Se usaron zonas realmente devastadas y destruidas por fenómenos de la naturaleza dejando en bandeja así el tema de recrear el mundo. Lo que faltaba era encontrar a actores capaces de llevar a sus espaldas la película y tanto Viggo Mortensen como Kodi Smit-McPhee lo consiguen elevando su trabajo de actuación a arte. Me ha sorprendido la calidad que desprenden los dos, sobre todo Viggo Mortensen y realmente no se el motivo ya que todo lo que ha hecho este hombre suele tener un nivel muy alto, se involucra tanto con sus actuaciones que lo han consagrado como uno de los más reconocidos actores. Pero me volvió a sorprender, como acabo de comentar. En su papel como padre se cansa, enferma, llora amargamente, se enfada, siente ira, tristeza, se da un chapuzón en un lago totalmente desnudo a una temperatura que mataría a un pingüino de frío... hace lo que haga falta en servicio de la película. Y es esa actitud de comprometerse y de querer hacer todo lo que esté en sus manos es lo que otorga al film esa característica originalidad de la que os vengo hablando desde el inicio de este análisis. Sin duda, sin Viggo esta cinta no sería la misma. En cuanto al chico, el cual ficharon de casualidad tras hacer pruebas a muchísimos chicos y no dar con el idóneo, hay que decir que se compromete de igual modo (en el grado de sus posibilidades) que Viggo Mortensen con la película y ha sido un verdadero acierto contar con Kodi Smit-McPhee. La relación Viggo-Kodi en la película queda patente en todo momento, siendo una relación de padre-hijo digna de ver. Tengamos en cuenta que en realidad nada en un mundo devastado donde lo has perdido todo importa salvo la familia. Y realmente son lo único que se tienen, el uno al otro. Y ese es el motor que mueve el film, el amor del padre hacia su hijo, temeroso de que este no pueda y sepa cuidarse en un mundo tan peligroso como ese el día que él falte. Es un poco la idea que impulsó a Cormac McCarthy a escribir dicha novela; y es que a sus 77 años y con un hijo de 10 años está preocupado pensando en como saldrá adelante su hijo siendo tan pequeño el día en que él falte.

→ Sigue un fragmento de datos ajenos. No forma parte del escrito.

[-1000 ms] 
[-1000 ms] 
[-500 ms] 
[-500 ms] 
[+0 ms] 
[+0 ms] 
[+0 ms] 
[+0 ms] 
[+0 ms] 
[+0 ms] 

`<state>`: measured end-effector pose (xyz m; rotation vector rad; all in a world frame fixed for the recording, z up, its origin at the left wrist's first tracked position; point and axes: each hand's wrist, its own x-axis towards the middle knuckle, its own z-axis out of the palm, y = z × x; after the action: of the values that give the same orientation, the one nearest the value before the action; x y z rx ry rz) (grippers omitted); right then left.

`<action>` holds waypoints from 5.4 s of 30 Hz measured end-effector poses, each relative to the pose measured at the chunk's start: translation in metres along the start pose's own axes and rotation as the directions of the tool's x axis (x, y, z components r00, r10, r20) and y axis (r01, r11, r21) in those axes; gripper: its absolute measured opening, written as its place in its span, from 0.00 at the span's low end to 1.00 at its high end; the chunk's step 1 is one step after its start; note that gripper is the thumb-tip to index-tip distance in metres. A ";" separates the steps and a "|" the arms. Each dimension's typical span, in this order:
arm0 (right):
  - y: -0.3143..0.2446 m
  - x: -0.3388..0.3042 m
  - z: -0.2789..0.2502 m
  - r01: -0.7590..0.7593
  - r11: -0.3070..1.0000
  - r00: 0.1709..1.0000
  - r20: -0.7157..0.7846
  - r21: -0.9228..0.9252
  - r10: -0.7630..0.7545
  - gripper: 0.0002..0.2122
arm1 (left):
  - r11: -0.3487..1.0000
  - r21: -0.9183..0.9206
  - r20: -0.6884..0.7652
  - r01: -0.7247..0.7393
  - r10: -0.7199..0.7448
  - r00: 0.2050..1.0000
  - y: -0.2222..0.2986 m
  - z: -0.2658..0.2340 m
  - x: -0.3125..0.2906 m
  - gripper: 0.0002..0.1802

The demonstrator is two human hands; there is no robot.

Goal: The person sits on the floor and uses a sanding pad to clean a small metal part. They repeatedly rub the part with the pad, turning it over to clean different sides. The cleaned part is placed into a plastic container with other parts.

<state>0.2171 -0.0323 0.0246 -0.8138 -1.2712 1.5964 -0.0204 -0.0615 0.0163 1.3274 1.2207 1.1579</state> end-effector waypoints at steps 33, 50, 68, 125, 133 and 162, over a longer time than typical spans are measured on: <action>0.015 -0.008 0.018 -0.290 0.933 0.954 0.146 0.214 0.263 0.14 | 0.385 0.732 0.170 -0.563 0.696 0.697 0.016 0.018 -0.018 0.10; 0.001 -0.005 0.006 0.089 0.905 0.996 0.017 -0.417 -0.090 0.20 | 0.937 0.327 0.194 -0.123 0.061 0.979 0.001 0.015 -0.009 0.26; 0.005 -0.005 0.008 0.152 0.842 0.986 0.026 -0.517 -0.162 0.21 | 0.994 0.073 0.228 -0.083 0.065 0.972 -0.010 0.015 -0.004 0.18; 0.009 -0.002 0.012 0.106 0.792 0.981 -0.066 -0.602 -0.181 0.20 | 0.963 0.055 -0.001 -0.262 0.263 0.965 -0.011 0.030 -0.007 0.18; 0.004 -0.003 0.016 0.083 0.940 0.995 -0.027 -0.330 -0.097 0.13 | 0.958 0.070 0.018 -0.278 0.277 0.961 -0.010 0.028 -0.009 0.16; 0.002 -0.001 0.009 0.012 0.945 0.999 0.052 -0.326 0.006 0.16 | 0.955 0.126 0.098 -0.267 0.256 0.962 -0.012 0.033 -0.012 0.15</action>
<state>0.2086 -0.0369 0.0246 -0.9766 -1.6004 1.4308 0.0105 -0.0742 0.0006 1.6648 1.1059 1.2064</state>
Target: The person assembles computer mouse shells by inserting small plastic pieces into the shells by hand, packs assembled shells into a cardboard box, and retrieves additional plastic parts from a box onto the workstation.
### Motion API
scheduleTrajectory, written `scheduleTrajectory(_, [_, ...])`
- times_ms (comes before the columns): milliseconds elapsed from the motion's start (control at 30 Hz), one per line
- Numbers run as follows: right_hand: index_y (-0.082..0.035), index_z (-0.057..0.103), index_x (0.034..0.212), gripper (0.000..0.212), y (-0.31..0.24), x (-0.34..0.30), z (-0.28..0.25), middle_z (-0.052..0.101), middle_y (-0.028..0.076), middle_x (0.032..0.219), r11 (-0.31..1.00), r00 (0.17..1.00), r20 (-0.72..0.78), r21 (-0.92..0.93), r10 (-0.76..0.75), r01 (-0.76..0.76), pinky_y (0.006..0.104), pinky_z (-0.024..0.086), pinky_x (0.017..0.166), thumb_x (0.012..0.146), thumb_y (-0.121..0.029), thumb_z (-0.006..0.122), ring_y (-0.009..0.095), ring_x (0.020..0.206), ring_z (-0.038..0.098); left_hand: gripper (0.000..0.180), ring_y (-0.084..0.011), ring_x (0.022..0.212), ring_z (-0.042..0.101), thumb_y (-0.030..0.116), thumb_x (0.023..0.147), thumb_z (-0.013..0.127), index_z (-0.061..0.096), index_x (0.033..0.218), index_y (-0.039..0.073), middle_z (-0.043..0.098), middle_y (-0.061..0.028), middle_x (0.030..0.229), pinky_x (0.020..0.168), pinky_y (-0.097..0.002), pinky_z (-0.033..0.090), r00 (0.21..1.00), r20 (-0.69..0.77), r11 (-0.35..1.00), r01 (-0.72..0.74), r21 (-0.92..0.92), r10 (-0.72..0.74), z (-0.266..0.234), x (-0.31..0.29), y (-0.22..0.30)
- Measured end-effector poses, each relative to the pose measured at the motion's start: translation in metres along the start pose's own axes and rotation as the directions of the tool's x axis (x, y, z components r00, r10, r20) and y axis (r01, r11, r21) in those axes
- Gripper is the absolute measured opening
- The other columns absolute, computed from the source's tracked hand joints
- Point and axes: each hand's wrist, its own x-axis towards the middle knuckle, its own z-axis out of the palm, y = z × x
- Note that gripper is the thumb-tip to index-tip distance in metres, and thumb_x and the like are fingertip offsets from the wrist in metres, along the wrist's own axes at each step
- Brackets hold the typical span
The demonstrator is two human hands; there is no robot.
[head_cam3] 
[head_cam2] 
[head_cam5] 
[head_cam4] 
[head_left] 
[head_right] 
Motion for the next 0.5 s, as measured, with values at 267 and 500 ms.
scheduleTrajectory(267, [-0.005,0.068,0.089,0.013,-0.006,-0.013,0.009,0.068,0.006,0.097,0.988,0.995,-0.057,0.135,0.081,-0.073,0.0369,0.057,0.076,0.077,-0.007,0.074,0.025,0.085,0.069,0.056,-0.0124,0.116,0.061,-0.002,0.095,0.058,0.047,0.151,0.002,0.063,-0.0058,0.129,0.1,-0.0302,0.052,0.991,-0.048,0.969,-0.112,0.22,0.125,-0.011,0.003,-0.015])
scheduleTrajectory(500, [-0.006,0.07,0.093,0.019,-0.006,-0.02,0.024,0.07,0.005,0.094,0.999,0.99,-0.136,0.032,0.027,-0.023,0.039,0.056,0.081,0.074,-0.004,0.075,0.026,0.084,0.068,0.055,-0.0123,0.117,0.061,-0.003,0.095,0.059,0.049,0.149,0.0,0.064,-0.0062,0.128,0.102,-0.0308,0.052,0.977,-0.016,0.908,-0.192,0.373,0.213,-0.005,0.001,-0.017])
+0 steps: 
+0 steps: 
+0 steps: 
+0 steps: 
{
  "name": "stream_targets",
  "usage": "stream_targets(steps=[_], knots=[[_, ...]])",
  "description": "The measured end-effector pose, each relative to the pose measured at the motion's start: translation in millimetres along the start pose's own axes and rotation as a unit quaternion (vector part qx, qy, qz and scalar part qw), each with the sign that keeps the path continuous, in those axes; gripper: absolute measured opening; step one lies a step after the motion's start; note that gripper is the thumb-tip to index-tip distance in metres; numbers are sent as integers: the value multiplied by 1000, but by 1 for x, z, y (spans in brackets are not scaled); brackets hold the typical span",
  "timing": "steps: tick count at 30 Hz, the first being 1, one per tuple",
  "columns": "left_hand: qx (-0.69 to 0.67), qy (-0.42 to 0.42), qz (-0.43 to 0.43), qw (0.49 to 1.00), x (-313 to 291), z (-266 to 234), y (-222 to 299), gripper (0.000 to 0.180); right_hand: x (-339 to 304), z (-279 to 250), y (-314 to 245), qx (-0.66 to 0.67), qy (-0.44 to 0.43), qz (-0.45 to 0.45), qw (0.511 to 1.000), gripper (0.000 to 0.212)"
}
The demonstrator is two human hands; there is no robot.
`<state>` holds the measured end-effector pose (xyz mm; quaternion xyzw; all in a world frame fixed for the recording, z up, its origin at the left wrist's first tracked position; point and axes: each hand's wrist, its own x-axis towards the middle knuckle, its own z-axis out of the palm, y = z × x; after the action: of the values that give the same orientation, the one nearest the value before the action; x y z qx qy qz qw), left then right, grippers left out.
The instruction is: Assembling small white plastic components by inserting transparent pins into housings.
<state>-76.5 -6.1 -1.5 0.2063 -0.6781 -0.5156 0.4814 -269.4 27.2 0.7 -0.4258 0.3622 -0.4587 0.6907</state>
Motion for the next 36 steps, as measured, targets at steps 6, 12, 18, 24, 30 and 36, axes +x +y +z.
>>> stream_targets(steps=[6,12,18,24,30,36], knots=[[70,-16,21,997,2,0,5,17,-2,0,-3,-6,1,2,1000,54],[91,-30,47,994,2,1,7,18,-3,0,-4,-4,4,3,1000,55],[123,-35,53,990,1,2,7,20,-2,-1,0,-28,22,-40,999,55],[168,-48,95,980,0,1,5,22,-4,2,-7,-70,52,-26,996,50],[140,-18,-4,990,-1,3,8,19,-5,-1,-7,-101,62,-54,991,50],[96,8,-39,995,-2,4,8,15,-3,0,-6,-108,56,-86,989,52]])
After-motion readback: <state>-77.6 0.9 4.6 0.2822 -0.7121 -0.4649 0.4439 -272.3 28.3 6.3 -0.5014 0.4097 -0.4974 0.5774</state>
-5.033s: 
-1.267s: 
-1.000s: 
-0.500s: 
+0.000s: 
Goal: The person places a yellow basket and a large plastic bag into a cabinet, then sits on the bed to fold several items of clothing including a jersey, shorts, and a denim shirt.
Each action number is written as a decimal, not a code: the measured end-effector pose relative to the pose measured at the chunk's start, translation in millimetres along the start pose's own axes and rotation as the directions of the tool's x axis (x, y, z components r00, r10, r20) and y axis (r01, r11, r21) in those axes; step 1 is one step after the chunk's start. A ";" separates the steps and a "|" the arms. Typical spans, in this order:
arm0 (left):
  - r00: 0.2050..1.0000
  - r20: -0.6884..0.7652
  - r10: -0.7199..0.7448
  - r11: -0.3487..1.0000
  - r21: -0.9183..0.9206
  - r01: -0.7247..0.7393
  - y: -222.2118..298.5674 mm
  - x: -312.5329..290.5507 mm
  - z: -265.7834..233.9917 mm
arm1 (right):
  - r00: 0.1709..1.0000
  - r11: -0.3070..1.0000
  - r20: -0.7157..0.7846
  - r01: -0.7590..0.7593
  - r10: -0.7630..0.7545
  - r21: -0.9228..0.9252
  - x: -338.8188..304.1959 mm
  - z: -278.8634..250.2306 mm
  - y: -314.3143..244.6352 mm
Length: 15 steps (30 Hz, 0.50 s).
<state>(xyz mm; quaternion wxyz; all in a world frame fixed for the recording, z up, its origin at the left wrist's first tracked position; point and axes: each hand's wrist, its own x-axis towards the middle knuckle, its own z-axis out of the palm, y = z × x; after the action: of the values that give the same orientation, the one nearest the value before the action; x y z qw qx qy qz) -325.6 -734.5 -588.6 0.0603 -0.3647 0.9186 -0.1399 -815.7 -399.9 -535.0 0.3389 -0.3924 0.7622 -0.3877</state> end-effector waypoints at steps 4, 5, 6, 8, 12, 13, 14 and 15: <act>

Como en la vida real, al final todo se reduce al amor por los nuestros, al luchar contra viento y marea por tal de no perder nunca el rumbo de lo que nos hace humanos y nos distingue de los animales que solo obran por instinto y no siempre sienten cariño hacia los suyos. Si de esto se trata, The Road es mucho más de lo que uno puede esperar de una película.